Many academics say conservatives are blowing a few isolated incidents way out of proportion in order to launch a McCarthyesque witch hunt, which is designed to intimidate professors, limit academic freedom, and promote a sort of affirmative action for conservative professors.
Robert O'Neil, a former university president, says conservative students may be trying to protect themselves from ideas they don't like. But he says schools could do more to include conservative views.
PROFESSOR ROBERT O'NEIL, UNIVERSITY OF VIRGINIA LAW SCHOOL: I think there's a sense that, well, Liberals have had their way and they've advanced their views for quite some time. There should be balance.
DAN HARRIS: The historical irony is rich. In the 1960s, Liberal students started the free speech movement to protest against the government. Today, conservatives are invoking the same argument for very different purposes. Dan Harris, ABC News, Ft. Pierce, Florida.

Waldman's deconstruction is great:
First, let's count the sources. We have five different people making the case in one way or another that conservatives are oppressed on campus. These five are "balanced" with one former university president, who...describes how conservatives are feeling. And what are we to make of these horrific stories of oppression? Students wanted to show "The Passion of the Christ," but the school had a policy against R-rated films? Obvious anti-Christian bigotry! The supposedly neutral expert from the "non-partisan group" asked to comment? Well, FIRE is hardly a neutral observer - they're a group whose main purpose is to defend conservatives with hurt feelings on campus (yes, they do defend a liberal now and again, but that seems like mostly window dressing).
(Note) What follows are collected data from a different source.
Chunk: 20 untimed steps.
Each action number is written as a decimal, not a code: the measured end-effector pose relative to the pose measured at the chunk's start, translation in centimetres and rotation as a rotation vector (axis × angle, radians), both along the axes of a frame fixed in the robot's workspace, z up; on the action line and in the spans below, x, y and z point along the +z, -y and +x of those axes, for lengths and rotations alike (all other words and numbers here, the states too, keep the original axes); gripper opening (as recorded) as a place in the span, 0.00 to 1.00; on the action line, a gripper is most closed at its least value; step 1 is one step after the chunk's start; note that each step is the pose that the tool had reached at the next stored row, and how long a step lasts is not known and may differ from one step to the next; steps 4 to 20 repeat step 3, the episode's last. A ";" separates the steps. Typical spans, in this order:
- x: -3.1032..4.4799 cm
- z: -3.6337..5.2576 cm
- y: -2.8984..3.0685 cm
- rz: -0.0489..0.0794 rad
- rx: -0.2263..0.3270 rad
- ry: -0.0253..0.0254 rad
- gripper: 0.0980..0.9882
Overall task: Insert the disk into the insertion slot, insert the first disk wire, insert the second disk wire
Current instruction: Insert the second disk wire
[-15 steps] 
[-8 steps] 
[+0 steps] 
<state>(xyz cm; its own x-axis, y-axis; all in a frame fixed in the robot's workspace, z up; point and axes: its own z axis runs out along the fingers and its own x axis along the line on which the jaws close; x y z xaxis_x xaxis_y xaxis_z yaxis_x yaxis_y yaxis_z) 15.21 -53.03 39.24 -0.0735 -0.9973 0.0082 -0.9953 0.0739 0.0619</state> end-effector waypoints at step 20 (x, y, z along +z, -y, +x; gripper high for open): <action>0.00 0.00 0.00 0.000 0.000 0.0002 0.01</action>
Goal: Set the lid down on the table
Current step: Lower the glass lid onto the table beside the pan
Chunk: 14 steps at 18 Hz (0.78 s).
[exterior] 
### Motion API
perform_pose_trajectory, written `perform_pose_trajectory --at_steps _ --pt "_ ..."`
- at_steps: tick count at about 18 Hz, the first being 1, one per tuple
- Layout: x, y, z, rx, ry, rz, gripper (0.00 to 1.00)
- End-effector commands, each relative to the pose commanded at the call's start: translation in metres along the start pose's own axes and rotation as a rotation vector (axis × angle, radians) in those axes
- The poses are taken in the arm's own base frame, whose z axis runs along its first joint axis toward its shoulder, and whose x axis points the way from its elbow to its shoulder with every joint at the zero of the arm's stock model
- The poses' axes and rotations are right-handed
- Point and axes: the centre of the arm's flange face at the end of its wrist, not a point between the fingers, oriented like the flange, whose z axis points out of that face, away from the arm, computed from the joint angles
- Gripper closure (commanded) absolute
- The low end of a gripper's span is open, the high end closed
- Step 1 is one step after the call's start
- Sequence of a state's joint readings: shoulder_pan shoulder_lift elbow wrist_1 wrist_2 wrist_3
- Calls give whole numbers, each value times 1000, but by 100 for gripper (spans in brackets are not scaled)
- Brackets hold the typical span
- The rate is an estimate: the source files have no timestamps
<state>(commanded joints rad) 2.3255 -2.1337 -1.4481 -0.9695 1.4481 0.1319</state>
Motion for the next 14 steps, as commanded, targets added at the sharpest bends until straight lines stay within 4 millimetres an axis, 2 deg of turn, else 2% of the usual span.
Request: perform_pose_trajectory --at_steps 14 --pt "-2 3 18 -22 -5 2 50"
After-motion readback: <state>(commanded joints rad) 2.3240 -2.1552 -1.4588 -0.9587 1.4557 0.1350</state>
But the real smoking gun is the use of the story about Kuwaiti student Ahmad Al-Qloushi, who has become a conservative celebrity since he was so terribly insulted - or so he claims - over his pro-American essay. A few things the conservatives don't want you to know about Al-Qloushi: he's not just some random kid, he's the president of the Foothills College Republicans. He's also a liar, having written about his "one-week-old baby cousin who died while the Iraqi invaders were stealing incubators from hospitals to sell them for profit." But the mythical incubator story never happened - it was made up by a Washington PR firm to sell the first Gulf War. Finally, the principle crime committed against him was that he was failed on his essay, he claims, because it was pro-America. But his essay, which you can read here, is so ridiculously poor in both form and substance it would have earned a failing grade in a seventh-grade history class. You can read more about Al-Qloushi here.
Did Dan Harris do research to figure out whether Al-Qloushi's story held water - or, for that matter, whether any of the incidents he mentions constitute a trend, or a part of a conservative propaganda campaign? And what was Harris' technique of gathering these crimes? Did he just listen to Limbaugh for a couple of days? I don't know about the other networks, but ABC News has obviously responded to the results of the election, and the "moral values" myth, by Foxing up their broadcasts. Besides being a disservice to their viewers, it's a sad turn of events for a news organzation that had begun to show some signs of life in the last year or so.